Exercise >> Scan the lines below; pull out those with "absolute".

Entries supplied >>
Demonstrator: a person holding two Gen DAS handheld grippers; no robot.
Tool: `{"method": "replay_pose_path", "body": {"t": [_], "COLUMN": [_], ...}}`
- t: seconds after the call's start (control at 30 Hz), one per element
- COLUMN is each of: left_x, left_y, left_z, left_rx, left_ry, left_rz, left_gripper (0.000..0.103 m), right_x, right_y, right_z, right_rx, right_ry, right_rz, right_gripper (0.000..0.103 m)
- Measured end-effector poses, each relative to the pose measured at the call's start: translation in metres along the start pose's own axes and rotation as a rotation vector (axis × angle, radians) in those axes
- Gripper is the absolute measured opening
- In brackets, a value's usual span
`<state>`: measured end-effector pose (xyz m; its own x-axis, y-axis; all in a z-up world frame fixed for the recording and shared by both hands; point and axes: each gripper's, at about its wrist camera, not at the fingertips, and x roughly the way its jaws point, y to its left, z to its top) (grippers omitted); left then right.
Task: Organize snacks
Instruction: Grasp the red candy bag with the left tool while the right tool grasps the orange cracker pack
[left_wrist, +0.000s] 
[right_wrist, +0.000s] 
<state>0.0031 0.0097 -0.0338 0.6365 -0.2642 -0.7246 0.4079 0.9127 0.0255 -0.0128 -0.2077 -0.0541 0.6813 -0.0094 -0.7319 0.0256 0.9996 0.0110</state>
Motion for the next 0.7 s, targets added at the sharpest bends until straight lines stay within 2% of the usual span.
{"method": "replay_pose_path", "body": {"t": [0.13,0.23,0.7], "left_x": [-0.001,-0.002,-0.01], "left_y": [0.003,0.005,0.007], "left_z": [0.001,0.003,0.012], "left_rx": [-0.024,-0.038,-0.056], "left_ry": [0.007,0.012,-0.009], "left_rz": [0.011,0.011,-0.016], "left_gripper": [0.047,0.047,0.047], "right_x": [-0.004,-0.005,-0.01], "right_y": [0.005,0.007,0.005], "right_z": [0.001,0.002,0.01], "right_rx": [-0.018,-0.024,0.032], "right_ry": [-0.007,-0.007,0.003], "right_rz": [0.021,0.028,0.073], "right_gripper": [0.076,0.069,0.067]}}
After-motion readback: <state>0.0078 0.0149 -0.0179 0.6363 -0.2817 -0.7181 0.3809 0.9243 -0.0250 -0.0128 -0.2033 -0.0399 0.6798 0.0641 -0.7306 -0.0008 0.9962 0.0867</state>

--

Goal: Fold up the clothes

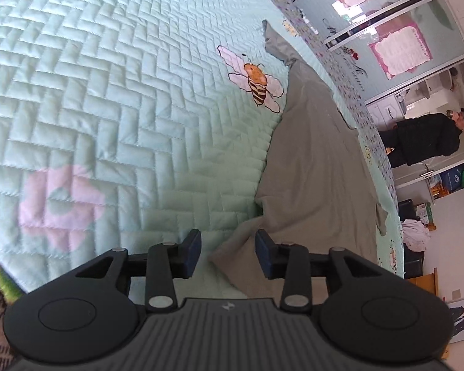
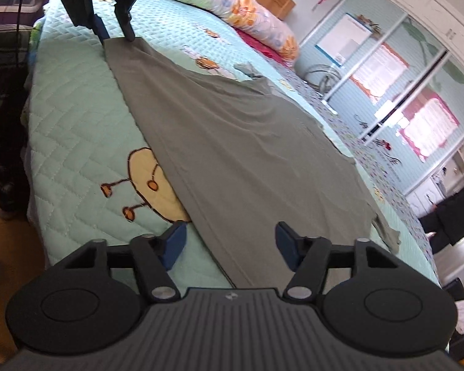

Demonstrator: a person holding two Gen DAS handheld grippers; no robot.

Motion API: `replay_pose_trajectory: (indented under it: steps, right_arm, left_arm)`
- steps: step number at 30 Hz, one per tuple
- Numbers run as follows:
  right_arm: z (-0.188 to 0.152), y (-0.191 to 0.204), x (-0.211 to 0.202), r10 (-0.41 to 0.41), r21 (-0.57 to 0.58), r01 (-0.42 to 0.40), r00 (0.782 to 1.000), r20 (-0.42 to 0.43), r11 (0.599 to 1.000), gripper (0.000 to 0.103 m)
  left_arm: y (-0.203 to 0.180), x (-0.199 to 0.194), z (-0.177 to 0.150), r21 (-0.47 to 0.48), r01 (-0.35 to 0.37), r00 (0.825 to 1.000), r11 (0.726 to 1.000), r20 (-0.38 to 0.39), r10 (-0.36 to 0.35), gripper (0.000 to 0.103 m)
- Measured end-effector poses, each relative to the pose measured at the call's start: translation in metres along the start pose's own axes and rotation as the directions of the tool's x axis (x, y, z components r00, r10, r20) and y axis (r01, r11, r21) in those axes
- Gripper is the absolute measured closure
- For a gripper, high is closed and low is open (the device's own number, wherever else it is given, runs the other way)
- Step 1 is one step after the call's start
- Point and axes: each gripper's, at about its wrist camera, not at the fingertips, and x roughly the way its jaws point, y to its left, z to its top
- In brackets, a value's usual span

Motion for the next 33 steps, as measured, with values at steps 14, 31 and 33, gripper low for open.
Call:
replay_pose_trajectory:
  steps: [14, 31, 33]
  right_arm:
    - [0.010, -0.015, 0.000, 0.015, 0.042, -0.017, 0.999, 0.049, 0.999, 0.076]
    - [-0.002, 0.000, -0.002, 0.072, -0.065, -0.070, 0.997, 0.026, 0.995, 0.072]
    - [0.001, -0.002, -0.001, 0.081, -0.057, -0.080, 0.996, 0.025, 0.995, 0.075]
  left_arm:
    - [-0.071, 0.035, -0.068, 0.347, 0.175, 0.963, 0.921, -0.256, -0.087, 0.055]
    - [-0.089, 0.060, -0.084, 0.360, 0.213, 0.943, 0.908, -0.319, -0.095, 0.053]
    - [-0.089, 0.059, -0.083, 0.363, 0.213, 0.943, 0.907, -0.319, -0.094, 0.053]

Solution for this problem >>
- Gripper is the absolute measured opening
- Gripper is the absolute measured closure

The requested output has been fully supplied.